311 systems provide non-emergency services through channels such as phone calls and smart phone applications. Xirui’s demo investigates which areas in New York City experience long response times to 311 calls of the same complaint type. Understanding where there are slow responses to similar 311 requests can help city workers determine how to better respond to their city’s needs.
Prepare data and workspace
Before she performs her analysis, Xirui carries out the following workflow to prepare her data and workspace:
- Create a cluster.
- Open a PySpark notebook.
- Import the geoanalytics and pyspark modules.
- Sign into GeoAnalytics Engine using a GeoAnalytics Engine username and password.
- Load the input CSV dataset from Azure blob storage into a PySpark DataFrame.
- Clean data and set location and time fields.
The dataset used in this demo contains 27 million records of 311 calls in NYC from January of 2010 to February of 2022.

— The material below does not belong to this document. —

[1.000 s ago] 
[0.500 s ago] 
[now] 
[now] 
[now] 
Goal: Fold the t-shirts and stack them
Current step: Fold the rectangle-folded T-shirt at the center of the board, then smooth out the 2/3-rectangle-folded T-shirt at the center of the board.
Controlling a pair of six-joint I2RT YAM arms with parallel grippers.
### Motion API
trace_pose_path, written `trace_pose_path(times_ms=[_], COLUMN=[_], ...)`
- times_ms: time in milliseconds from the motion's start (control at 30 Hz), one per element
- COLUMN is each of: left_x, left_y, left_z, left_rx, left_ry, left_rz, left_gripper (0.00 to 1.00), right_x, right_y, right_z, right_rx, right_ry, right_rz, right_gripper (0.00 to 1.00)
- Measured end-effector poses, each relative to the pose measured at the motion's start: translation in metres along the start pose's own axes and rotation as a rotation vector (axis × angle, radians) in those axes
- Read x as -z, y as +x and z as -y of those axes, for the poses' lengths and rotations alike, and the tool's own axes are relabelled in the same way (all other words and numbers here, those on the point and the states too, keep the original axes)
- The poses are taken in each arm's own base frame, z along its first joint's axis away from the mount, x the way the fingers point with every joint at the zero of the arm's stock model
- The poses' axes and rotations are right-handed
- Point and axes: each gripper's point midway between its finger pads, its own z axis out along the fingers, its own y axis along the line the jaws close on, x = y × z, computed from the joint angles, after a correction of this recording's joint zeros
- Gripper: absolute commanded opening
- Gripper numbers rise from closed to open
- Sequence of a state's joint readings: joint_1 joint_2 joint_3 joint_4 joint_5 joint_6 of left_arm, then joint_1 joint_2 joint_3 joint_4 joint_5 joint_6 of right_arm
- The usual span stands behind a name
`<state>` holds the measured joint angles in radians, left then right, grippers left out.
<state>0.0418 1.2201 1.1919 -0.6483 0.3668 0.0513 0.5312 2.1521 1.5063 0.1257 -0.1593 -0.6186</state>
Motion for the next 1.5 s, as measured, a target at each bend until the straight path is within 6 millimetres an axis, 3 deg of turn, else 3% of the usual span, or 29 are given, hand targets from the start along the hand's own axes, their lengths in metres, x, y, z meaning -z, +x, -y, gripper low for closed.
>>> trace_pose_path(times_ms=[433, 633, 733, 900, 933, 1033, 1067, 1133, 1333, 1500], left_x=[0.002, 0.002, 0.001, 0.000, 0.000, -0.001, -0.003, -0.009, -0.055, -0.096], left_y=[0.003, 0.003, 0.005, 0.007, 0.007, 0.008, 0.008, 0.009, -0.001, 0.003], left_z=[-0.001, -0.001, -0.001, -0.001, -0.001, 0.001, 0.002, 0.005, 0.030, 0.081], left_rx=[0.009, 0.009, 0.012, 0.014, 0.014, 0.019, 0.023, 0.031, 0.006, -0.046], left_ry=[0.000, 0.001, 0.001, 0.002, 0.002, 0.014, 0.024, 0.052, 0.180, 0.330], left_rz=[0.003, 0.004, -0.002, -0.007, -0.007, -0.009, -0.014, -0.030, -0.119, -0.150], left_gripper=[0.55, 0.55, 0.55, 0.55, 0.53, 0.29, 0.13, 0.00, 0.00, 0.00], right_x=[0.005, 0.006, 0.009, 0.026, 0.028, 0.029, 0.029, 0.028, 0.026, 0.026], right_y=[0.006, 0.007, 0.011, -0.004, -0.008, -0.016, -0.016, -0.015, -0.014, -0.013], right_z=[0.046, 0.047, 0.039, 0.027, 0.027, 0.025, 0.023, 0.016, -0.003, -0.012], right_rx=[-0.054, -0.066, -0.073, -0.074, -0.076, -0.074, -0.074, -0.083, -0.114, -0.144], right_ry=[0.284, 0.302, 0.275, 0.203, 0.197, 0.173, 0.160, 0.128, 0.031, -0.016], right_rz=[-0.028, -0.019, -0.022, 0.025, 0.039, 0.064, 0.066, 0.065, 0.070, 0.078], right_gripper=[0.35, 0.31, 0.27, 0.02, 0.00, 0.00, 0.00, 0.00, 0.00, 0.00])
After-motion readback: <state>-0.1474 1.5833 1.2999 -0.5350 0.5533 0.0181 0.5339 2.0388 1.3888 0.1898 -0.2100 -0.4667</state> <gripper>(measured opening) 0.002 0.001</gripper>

Analyze data using GeoAnalytics tools
Xirui is now ready to begin her analysis. First, we need to identify which records in the dataset have long response times.
To address this, Xirui calculates the mean duration plus three standard deviations of all response times. She then filters through the dataset to select records with response times longer than the calculated value.
Now that we have selected records with long response times, we need to know where groups of similar service requests are located. Xirui uses the Group by Proximity tool to identify these groups.
The Group by Proximity parameters are set so that the tool will find groups of the same complaint type that occur within 5 days and 500 feet of each other. Xirui further narrows her results down to groups of more than 10 records.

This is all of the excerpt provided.